Most of these functions generally fall into Iyengar’s three broad categories, but they help us think a bit more practically about journalism’s contributions to democracy. Information, investigation, and analysis are all a part of the watchdog function of the press, while social empathy is a part of the populist view of a public forum of diverse perspectives and experiences.
Mobilization was an essential element of newspapers in the 19th century, during the party press eras. Now, for traditional newspapers, mobilization is mostly relegated to the opinion page where a variety of voices offer interpretations and calls for actions.

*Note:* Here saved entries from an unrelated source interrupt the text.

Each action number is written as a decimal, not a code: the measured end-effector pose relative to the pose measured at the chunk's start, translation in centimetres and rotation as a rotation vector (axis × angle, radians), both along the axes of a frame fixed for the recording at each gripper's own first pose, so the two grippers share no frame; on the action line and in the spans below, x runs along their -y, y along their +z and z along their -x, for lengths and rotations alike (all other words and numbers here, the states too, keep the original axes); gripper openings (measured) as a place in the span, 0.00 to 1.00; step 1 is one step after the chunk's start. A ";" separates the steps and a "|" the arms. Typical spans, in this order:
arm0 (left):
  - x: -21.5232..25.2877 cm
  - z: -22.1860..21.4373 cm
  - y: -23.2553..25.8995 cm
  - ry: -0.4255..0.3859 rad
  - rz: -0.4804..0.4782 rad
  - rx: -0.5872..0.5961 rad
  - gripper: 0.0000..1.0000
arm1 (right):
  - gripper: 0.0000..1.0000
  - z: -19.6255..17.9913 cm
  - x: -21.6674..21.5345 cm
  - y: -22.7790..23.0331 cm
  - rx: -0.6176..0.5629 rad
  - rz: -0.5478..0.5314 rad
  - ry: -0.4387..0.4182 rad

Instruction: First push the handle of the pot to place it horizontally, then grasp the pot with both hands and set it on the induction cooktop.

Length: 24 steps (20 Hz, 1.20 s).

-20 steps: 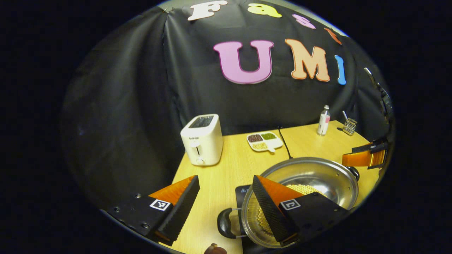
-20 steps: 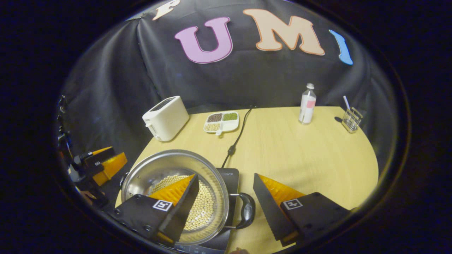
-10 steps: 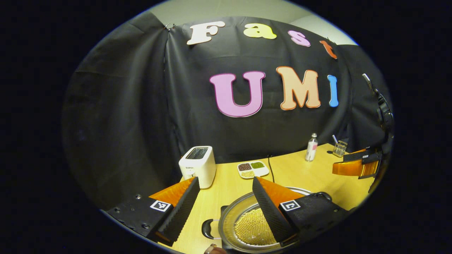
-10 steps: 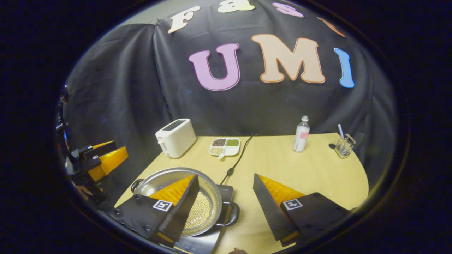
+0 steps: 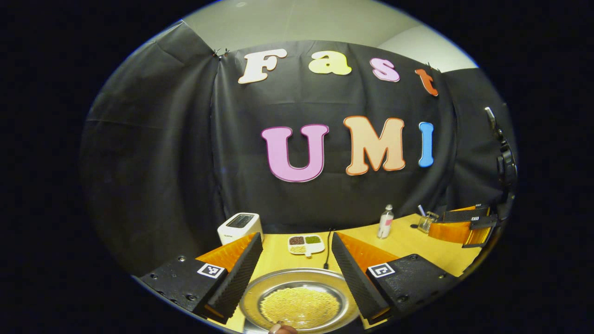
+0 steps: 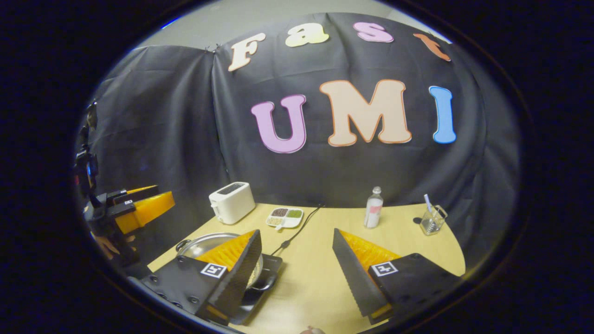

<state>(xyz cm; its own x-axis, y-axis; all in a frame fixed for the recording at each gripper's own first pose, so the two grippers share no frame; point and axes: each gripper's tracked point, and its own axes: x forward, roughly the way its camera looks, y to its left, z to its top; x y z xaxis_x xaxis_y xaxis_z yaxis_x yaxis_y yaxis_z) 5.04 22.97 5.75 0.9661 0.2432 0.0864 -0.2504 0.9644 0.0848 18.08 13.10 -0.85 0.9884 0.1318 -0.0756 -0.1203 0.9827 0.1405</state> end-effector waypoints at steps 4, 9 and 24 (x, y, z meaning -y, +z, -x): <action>5.9 -0.2 1.0 -0.009 0.033 0.035 0.94 | 0.97 2.9 5.0 1.8 0.084 -0.022 0.029; 14.4 -0.5 2.6 -0.064 0.068 0.124 0.94 | 0.96 6.2 10.8 3.7 0.173 -0.036 0.049; 23.8 0.0 -0.7 -0.153 0.148 0.065 0.96 | 0.93 11.6 17.1 2.1 0.155 -0.082 -0.030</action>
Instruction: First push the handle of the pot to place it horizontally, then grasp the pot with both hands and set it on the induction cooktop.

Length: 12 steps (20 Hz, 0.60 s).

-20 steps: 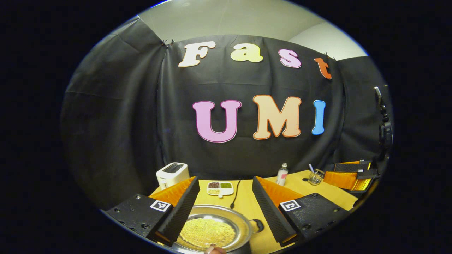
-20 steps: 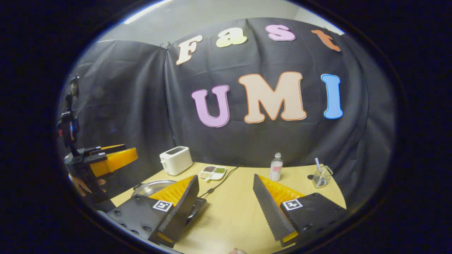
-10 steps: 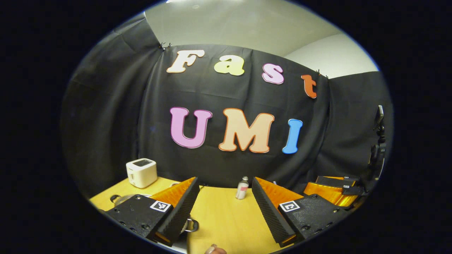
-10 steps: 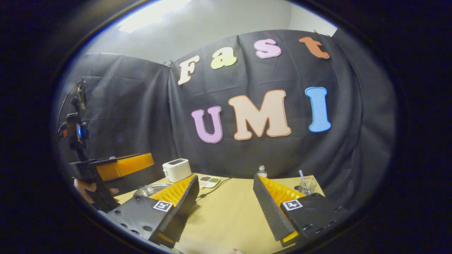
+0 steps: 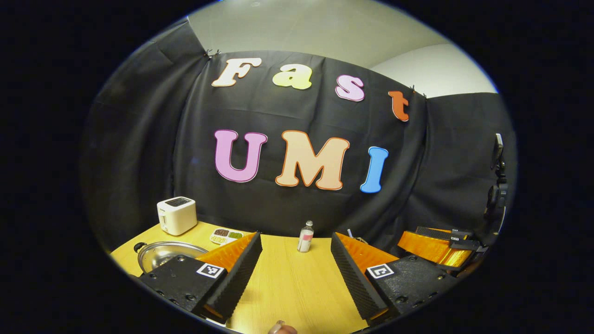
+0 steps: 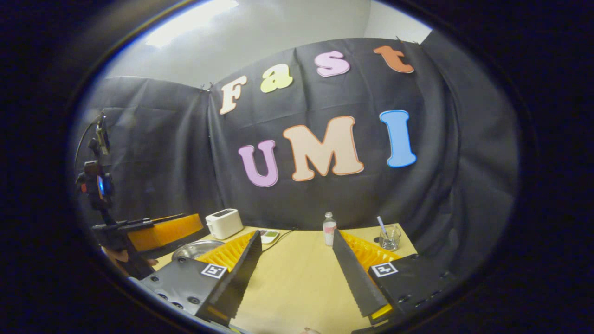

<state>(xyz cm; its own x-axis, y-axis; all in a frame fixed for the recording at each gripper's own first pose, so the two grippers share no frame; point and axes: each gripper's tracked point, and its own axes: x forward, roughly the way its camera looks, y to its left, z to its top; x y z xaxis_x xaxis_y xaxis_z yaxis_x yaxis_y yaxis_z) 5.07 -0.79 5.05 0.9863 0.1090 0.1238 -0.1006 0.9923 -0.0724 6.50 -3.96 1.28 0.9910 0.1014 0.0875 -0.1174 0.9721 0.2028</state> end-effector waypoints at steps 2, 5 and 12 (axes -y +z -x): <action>-0.3 -0.1 -0.1 -0.007 -0.003 -0.004 0.94 | 0.93 -0.1 0.1 -0.1 -0.003 0.006 -0.026; -0.8 -0.8 -1.4 -0.014 0.002 -0.026 0.96 | 0.96 -0.2 -0.7 -0.4 -0.011 0.002 -0.028; -1.5 -1.2 -1.2 -0.033 -0.015 -0.018 0.93 | 0.94 -0.6 -1.8 -0.3 -0.020 0.008 -0.036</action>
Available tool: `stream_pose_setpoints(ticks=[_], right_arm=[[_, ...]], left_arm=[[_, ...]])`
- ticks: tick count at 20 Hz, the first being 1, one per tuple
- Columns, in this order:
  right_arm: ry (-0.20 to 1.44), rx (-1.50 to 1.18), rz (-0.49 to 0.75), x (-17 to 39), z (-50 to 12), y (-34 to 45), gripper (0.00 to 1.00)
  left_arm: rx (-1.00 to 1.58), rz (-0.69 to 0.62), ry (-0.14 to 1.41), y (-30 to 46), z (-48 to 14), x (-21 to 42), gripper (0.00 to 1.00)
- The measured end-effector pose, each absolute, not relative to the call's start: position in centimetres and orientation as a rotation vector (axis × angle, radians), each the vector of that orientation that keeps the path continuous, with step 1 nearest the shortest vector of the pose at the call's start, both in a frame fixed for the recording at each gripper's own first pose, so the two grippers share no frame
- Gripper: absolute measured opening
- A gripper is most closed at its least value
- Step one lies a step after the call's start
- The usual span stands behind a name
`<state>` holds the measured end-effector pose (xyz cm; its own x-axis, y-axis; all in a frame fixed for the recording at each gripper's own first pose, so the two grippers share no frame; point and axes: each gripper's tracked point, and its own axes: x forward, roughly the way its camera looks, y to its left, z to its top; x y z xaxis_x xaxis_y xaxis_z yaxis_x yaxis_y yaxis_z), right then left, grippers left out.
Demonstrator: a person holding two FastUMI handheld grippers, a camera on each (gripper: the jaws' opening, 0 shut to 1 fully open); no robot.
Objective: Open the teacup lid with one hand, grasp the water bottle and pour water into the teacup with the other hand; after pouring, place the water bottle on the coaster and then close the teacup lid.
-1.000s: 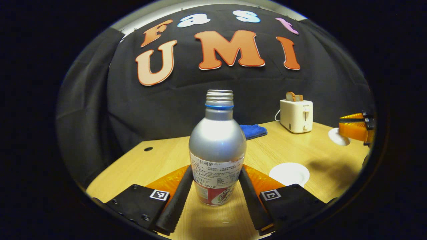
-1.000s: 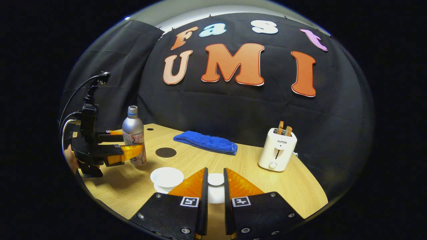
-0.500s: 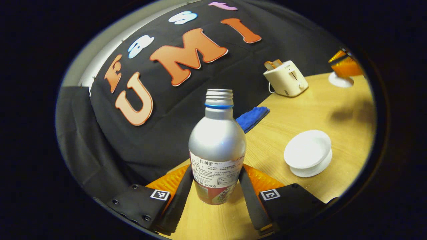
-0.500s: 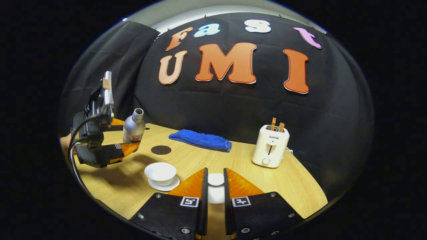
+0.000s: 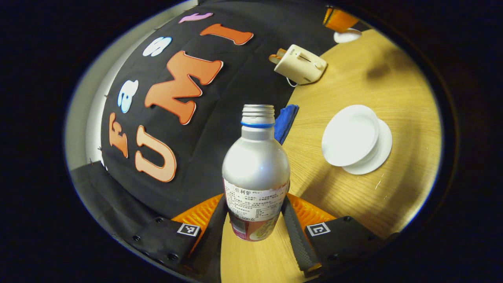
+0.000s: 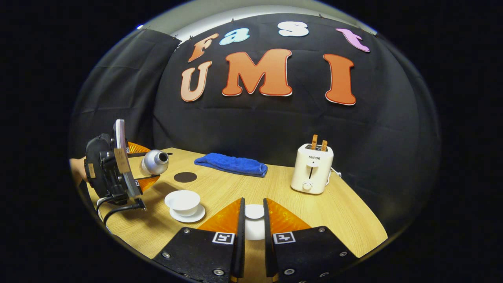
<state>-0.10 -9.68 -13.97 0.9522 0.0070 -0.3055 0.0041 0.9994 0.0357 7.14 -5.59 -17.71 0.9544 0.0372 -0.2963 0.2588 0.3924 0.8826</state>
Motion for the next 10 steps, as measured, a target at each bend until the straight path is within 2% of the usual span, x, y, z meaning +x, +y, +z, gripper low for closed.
stream_pose_setpoints(ticks=[4, 5, 6, 7, 8, 9, 10], right_arm=[[0.311, 0.042, -0.008, -0.52, -13.99, -10.12, 0.22], [0.307, 0.042, -0.011, -0.57, -13.9, -10.24, 0.21], [0.308, 0.04, -0.013, -0.71, -14.02, -10.3, 0.22], [0.307, 0.038, -0.015, -0.77, -14.02, -10.39, 0.22], [0.307, 0.037, -0.016, -0.87, -14.0, -10.44, 0.22], [0.306, 0.036, -0.015, -0.98, -13.93, -10.53, 0.22], [0.304, 0.036, -0.017, -1.04, -13.9, -10.58, 0.21]], left_arm=[[1.289, -0.166, 0.275, -5.25, -17.44, 6.82, 0.82], [1.325, -0.165, 0.269, -5.15, -17.4, 6.82, 0.87], [1.361, -0.165, 0.266, -5.05, -17.4, 6.83, 0.82], [1.395, -0.167, 0.259, -4.91, -17.3, 6.79, 0.87], [1.43, -0.164, 0.257, -4.76, -17.26, 6.79, 0.82], [1.46, -0.164, 0.247, -4.69, -17.11, 6.85, 0.87], [1.487, -0.16, 0.244, -4.65, -17.06, 6.94, 0.83]])
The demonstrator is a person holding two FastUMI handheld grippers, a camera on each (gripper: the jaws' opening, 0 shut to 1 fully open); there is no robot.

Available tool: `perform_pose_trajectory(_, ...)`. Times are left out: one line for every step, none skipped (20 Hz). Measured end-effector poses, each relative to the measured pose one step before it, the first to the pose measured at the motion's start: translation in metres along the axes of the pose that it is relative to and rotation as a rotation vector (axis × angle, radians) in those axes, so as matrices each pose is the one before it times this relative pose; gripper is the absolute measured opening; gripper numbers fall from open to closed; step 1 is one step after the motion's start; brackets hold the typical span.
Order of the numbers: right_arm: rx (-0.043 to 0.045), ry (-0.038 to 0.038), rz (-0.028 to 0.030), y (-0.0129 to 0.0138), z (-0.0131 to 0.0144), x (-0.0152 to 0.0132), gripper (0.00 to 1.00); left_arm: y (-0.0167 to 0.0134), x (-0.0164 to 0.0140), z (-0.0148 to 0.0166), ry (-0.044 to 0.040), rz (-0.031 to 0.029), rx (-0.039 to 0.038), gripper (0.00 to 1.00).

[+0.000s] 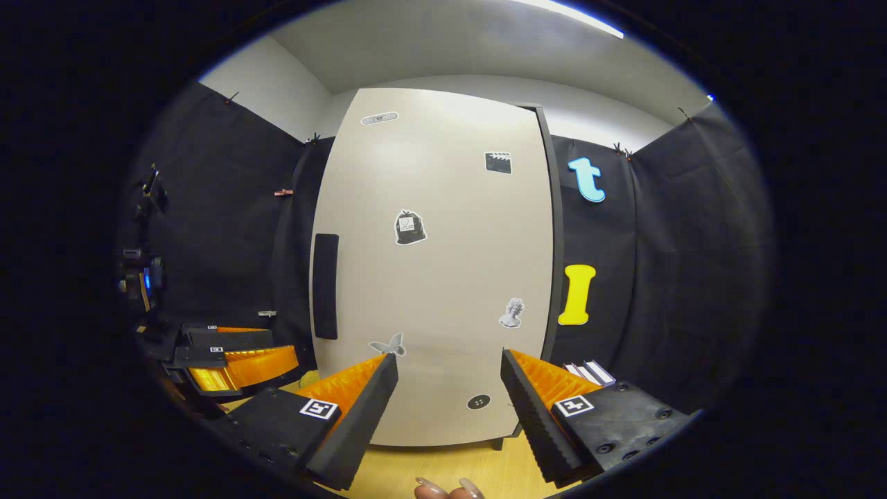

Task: Open the cabinet door with the right hand, grasp the bottle in the cabinet with the left hand and place it on the coaster, then close the cabinet door with the right hand.

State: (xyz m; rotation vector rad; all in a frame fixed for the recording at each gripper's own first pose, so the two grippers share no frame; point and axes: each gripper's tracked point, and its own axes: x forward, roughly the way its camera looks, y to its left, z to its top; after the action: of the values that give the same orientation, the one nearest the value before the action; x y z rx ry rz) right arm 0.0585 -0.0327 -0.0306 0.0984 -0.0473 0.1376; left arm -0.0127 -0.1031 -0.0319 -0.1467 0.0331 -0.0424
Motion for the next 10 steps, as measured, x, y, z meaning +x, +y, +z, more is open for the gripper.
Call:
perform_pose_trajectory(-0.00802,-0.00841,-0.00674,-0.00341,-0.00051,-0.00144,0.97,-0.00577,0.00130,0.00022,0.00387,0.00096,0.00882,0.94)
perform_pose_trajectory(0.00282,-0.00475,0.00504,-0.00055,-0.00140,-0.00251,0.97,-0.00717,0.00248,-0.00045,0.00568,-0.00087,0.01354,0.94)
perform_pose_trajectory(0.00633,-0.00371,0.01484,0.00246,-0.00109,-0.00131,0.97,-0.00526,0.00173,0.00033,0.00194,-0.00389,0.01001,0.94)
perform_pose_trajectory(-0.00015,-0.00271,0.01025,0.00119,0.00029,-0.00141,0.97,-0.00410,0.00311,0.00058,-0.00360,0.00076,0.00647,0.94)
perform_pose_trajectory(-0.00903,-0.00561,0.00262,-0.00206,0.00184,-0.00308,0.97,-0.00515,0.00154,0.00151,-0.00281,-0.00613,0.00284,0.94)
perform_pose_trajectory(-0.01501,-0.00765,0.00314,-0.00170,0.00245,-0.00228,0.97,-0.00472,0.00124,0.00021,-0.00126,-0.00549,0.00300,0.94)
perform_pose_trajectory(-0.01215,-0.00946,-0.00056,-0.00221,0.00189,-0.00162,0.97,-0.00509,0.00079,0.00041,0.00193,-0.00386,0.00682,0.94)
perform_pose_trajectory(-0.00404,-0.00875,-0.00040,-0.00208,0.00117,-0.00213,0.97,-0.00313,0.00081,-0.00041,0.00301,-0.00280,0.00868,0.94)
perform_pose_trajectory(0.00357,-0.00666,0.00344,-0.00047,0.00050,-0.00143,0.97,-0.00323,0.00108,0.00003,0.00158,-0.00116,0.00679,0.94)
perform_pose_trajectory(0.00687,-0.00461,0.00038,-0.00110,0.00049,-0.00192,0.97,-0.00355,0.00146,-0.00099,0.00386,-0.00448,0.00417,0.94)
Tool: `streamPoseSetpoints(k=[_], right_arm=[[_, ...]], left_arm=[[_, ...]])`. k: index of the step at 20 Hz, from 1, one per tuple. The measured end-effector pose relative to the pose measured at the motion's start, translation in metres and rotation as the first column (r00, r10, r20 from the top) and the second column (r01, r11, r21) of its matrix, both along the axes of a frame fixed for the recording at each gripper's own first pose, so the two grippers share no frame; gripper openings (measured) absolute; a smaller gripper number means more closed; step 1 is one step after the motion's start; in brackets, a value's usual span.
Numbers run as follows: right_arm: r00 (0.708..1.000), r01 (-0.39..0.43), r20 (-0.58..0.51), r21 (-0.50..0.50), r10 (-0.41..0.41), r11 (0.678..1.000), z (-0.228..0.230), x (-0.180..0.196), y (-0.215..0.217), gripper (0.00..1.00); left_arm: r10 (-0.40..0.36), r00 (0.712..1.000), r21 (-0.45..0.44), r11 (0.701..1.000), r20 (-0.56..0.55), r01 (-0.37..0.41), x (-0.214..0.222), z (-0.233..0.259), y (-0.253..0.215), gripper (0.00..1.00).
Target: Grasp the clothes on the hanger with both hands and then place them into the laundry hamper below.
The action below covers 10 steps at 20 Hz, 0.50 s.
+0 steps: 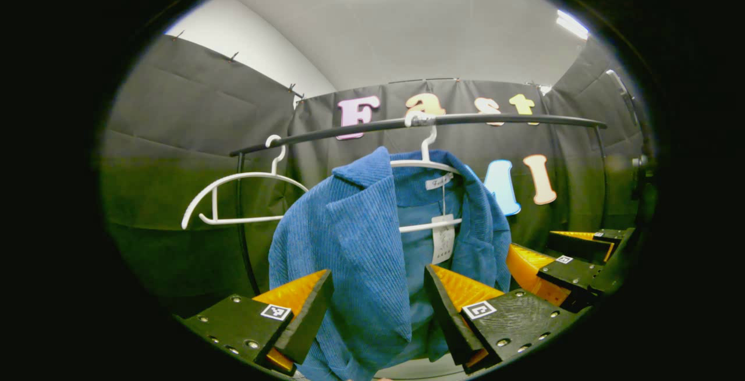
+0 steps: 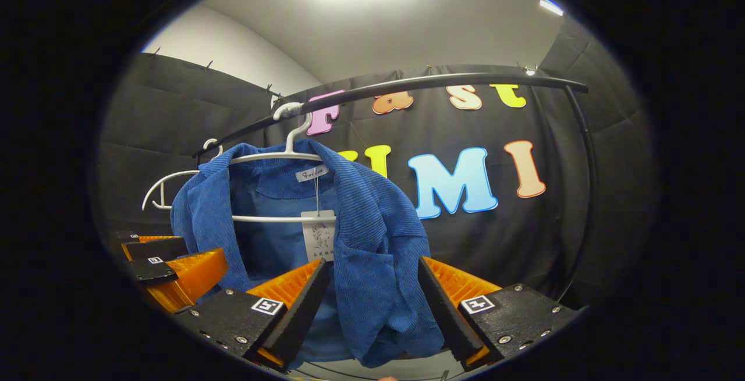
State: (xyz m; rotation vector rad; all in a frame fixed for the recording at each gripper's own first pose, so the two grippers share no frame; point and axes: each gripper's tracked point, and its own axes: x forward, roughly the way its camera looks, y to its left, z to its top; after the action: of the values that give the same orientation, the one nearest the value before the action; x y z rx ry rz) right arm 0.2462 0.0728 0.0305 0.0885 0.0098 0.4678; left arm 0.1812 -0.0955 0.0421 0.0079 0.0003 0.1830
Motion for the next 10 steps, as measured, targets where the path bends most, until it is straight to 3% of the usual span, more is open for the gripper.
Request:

This issue of democratic education is an outlier to traditional views of media functions. Scholars do not often consider how the media implicitly inculcates its readers with certain assumptions about democracy. Take note of how Schudson (2017) describes this:
“But the media abdicate their democratic educational function when they give the impression that democracy means simply majority rule or realizing some mystical will of the people. There is no “will of the people” that endures beyond the moment of its expression (say, in an election) apart from the methods of “realizing” it and the constitution and institutions through which it gains its sustaining legitimacy.
The media should contribute to a view of democracy as a system of checks and balances operating within a system of free and fair elections with protections for civil liberties, human rights, and the rule of law, regardless of what a particular moment, popular mood, or apparent meaning of an election might appear to dictate.
In other words, journalism should seek to educate its audiences in a sophisticated concept of democracy that locates it not in popular expression but in a system of elections, laws, and rights in which popular expression holds an honored, but not unconstrained, place.”
Consider for a moment your democratic education via your news sources. Do the news sources that you read educate you on the sophisticated elements of democracy? Or, do the news sources tend to give the impression that democracy is equal to some “mythical will of the people”?
In another piece, Schudson argues that contemporary media are failing to inform their readers of the way how American democracy now practically functions:
“The only persistent failure, in my view, is that the New York Times is trapped (like most of the rest of us) in the election-centered, “informed citizen”-dominated model of democracy that does not offer readers much illumination about how contemporary democracies operatethe growing role of the administrative state, the growing monitorial and auditing institutions both inside and outside government that seek to hold that administrative state responsible to the Congress and the public, the growing capacity of interest groups and public interest groups to seek political objectives through litigation, and the changing role of citizens when they can exercise their political interests routinely 365 days a year rather than once every couple of years at the voting booth as the American founders expected.”
Do you think this criticism is fair? Is it important for papers like the New York Times to spend more time illuminating these complex changes and processes? Would this “democratic education” lead to a more functional democracy?